Further, whether something is considered to be a truth or a falsehood comes down to belief states and there is no true boolean true/false value for everybody in every context.
If you consider that one class is a subClassOf another class (ie refines) then say it.
The only reference I've seen is this, "Scalable Authoritative OWL Reasoning on a Billion Triples":
Ontology hijacking is the re-definition or extension of a definition of a legacy concept (class or property) in a non-authoritative source such that performing reasoning on legacy A-Box data results in a change in inferencing.
As such (and has been said above) it seems to be concerned with provenance. However there is a little more to it, which explains the pejorative name:
if one were to publish today a property in an ontology (in a non-authoritative location for FOAF), my:name, within which the following was stated: foaf:name rdfs:subClassOf my:name ., that person would be hi- jacking the foaf:name property and effecting the translation of all foaf:name statements in the web knowledge base into my:name statements as well.
The authors appear to consider this bad because of the associated complexity for their inferencing system. I've seen, as a result, certain subclassing condemned as 'hijacking' because of its scalability issues. Personally I'm not convinced here: it seems to be a problem for a particular kind of inferencer? Anyway, the conflation of the provenance and scalability issues isn't helpful.

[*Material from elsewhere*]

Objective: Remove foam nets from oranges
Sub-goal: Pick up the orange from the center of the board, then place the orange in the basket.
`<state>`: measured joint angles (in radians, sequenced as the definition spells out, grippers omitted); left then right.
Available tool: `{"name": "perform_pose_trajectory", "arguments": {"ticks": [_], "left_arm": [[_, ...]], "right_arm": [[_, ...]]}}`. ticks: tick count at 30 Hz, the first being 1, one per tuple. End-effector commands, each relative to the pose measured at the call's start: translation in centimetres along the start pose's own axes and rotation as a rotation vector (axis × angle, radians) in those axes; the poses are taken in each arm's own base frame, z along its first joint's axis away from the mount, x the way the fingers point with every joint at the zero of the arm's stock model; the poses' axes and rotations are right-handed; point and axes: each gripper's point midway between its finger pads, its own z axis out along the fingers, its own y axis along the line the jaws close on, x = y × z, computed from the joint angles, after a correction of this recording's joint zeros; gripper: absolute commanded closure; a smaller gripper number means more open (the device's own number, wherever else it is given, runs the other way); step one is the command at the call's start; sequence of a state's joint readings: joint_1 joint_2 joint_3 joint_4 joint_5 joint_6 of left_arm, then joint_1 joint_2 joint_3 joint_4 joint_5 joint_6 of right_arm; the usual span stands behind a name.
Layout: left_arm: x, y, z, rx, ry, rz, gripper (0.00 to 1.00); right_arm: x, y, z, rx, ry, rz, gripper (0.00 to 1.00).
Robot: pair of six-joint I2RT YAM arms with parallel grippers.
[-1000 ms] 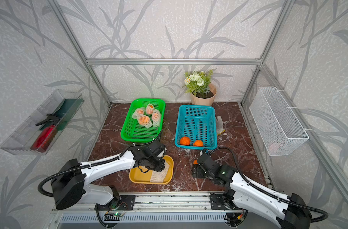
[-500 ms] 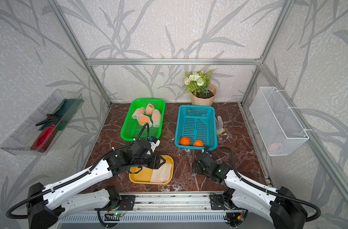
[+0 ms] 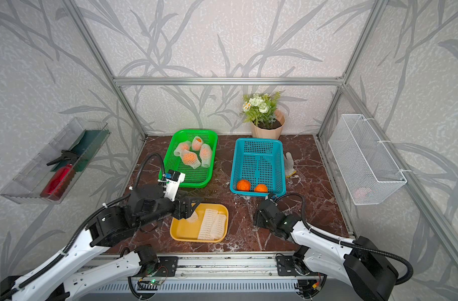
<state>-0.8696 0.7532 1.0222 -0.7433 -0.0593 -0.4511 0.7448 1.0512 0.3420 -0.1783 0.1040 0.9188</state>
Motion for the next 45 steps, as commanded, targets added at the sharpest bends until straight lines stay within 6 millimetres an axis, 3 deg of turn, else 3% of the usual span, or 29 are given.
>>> {"name": "perform_pose_trajectory", "arguments": {"ticks": [1,7,18,25,29,37,42,45], "left_arm": [[-0.5,2.1,-1.4,-0.123,0.002,0.092,0.20],[-0.8,2.3,-1.9,-0.140,0.010,0.125,0.20],[-3.3,2.7,-2.9,-0.193,-0.071,0.181,0.10],[-4.1,2.0,-1.9,-0.185,-0.065,0.216,0.10],[-4.4,1.7,-1.4,-0.176,-0.080,0.240,0.09],[-4.7,1.5,-1.9,-0.158,-0.093,0.269,0.06],[-3.8,1.5,-2.1,-0.148,-0.057,0.265,0.06],[-3.5,1.7,-2.6,-0.147,-0.058,0.263,0.06]], "right_arm": [[-0.3,-0.5,0.2,0.017,-0.019,0.019,0.39],[0.0,-1.4,-0.9,0.020,-0.036,0.028,0.57],[1.4,-1.9,-5.4,-0.047,0.012,0.068,0.59],[-2.0,0.9,-11.2,-0.104,-0.064,0.009,0.59],[-4.3,3.8,-12.7,-0.071,-0.025,-0.094,0.57],[-11.5,7.2,-11.6,0.054,0.035,-0.238,0.53],[-15.2,7.3,-8.3,0.142,0.079,-0.276,0.53],[-16.7,8.6,-5.9,0.109,0.092,-0.288,0.52]]}}
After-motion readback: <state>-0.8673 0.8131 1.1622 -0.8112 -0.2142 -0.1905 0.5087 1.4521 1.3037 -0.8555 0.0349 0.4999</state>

So as far as I can discern almost any interesting ontology mapping exercise is hijacking :-) The interesting questions around this concern the social interactions between ontology authors, and the mechanical and UI issues around provenance and explaining inferencing.
I wrote a post called Linked Data Spam Vectors which came up with the following techniques for injecting misleading or unrequested information into RDF:
- False Labelling
- Schema Pollution
- Identity Assumption
- Bait and Switch
- Data URI Embedding
Perhaps I need to expand that list to include Ontology Hijacking, i.e. the practice of redefining popular ontology terms so that the attackers information will be conveyed to the consumer.